You can achieve English fluency at a level C1 (sufficient for admission to a European university) within a year if you intensively study - for a language without inflections (English, Spanish) you need to spend 600 hours, with inflections (Russian, German) 1100 hours, for languages of a completely different structure (Chinese, Japanese) 2200 hours. If you study for a year, you need to spend approximately 1.6, 3, and 6 hours a day, respectively, and there are plenty of examples on the internet of motivated individuals who dedicated such time in their schedules and achieved success. To achieve mastery in a language, you need to spend around 10,000 hours (this is a highly debatable statement, but the order of magnitude is correct) - that is, studying a language for several years. And in the case of a foreign language, it's not just about "thinking" or learning about new things and their connections, it's about simply "renaming known things with different words"! System thinking falls into the same category of methods: you need to practice it to achieve fluency in using it in life, not to "think with a dictionary" in situations where "you decided that system thinking is needed in this case." And remember that besides system thinking, you also need to achieve fluency in other methods of quality fundamental thinking.

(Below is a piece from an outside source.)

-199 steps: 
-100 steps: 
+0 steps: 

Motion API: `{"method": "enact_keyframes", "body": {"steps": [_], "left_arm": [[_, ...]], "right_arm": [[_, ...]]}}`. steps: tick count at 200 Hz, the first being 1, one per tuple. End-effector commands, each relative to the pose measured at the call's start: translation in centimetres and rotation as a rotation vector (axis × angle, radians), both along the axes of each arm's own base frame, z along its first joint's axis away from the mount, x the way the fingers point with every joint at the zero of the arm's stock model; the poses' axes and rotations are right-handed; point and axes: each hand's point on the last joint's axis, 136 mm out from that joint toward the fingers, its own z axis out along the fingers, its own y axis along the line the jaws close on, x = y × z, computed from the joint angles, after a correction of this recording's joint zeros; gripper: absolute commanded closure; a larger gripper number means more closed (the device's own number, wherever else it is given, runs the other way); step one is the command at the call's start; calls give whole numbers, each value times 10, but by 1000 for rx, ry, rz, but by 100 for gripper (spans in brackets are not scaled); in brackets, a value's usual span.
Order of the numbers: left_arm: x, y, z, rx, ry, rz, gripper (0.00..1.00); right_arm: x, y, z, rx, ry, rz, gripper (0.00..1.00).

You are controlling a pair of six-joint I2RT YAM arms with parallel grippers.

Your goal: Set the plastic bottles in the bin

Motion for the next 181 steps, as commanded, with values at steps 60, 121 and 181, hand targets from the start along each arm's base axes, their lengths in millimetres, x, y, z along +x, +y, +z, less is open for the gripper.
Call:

For example, understanding the content of systems engineering methods and just being collected enough to maintain focus during long reflections and conquer a book of 200 pages in three (not thirty-three) sessions of several hours each, not to get distracted by social media every fifteen minutes, and to be able to handle only a TV series with five seasons in three sessions.
The situation where system thinking is present at the conscious competence level ("understood") but, unfortunately, is not present in fluency in mastery ("mastered"), and at the same time is not applied in work projects, despite understanding it, we will not consider at all. The question "where to apply system thinking in projects?" is roughly the same as "in which projects do you need to think?" Managing attention using a set of system thinking concepts is used in all projects, after all, there are no projects that are better executed with randomly chosen objects from the surrounding world, carelessly forgetting the various important methods for implementing projects - to forget about checking system realization for functionality (perform works of engineering substantiation - testing, trials, interpretation of test results), or forget about the need to gather and organize a team for project execution (amazingly, but it happens quite often: a project seems open, but no one is concerned about the project team, no resources are allocated for it, it is expected to be completed by agents already 100% loaded with other work).
Though yes, the morning teeth cleaning project can be carried out without system thinking. But such projects are available even to children in kindergartens, these projects do not require strong intelligence at all. But where intelligence is required, system thinking should be meaningfully activated. There is no division in life between projects where you should deliberately use your brain and where you should not. And when several people are involved in a project, even minimal doses of system thinking will help.